__Information supplied__:
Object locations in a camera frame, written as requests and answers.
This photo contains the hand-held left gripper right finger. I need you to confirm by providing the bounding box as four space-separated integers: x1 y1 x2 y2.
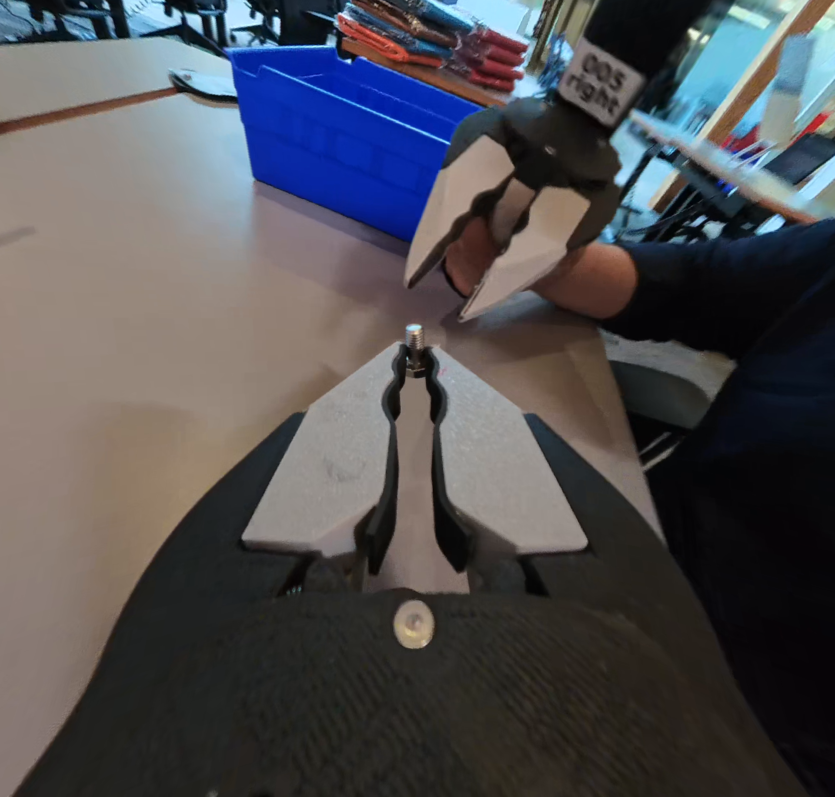
424 342 589 571

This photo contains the grey chair seat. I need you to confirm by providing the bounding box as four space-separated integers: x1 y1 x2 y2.
603 337 738 472

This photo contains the round metal table grommet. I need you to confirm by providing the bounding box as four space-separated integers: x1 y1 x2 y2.
168 67 237 101

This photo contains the person's right forearm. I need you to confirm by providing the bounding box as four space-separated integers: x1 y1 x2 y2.
600 220 835 361

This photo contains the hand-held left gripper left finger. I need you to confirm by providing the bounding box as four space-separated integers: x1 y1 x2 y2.
241 342 403 575

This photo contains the wooden background desk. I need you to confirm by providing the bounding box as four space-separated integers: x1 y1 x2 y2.
629 109 824 225

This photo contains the person's right hand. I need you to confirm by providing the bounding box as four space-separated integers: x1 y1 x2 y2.
446 217 638 320

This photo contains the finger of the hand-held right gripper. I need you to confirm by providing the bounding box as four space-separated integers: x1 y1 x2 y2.
458 186 595 323
403 136 518 290

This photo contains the blue plastic bin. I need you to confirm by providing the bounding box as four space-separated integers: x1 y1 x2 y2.
228 46 487 243

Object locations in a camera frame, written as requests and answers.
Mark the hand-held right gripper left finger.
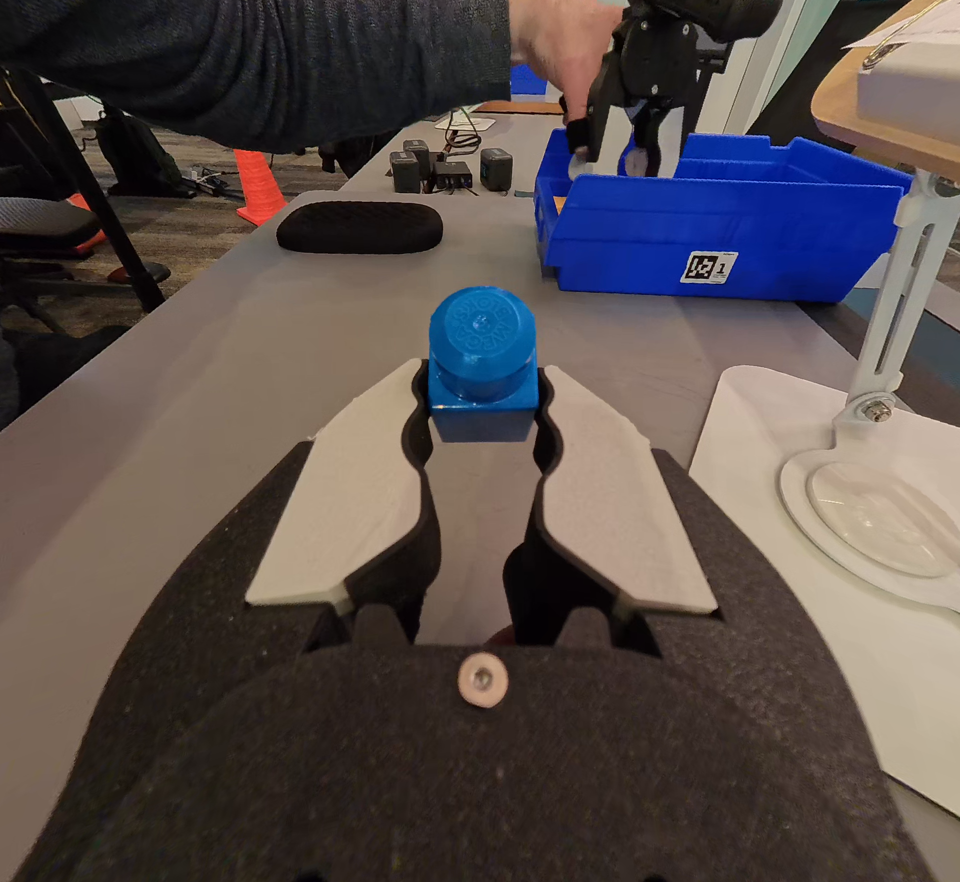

__Exercise__: The response should restate the material above word for word and contain no pictures.

__Exercise response__:
Object locations in a camera frame, written as requests and answers.
This photo contains the hand-held left gripper right finger. I need you to confirm by providing the bounding box as four space-separated integers: x1 y1 x2 y2.
424 342 589 571

This photo contains the grey chair seat. I need you to confirm by providing the bounding box as four space-separated integers: x1 y1 x2 y2.
603 337 738 472

This photo contains the round metal table grommet. I need you to confirm by providing the bounding box as four space-separated integers: x1 y1 x2 y2.
168 67 237 101

This photo contains the person's right forearm. I need you to confirm by providing the bounding box as four space-separated integers: x1 y1 x2 y2.
600 220 835 361

This photo contains the hand-held left gripper left finger. I need you to confirm by providing the bounding box as four space-separated integers: x1 y1 x2 y2.
241 342 403 575

This photo contains the wooden background desk. I need you to confirm by providing the bounding box as four space-separated integers: x1 y1 x2 y2.
629 109 824 225

This photo contains the person's right hand. I need you to confirm by providing the bounding box as four space-separated integers: x1 y1 x2 y2.
446 217 638 320

This photo contains the finger of the hand-held right gripper. I need you to confirm by providing the bounding box as four space-separated integers: x1 y1 x2 y2.
458 186 595 323
403 136 518 290

This photo contains the blue plastic bin. I need you to confirm by providing the bounding box as four space-separated integers: x1 y1 x2 y2.
228 46 487 243

Object locations in a camera frame, written as requests and answers.
Mark the hand-held right gripper left finger.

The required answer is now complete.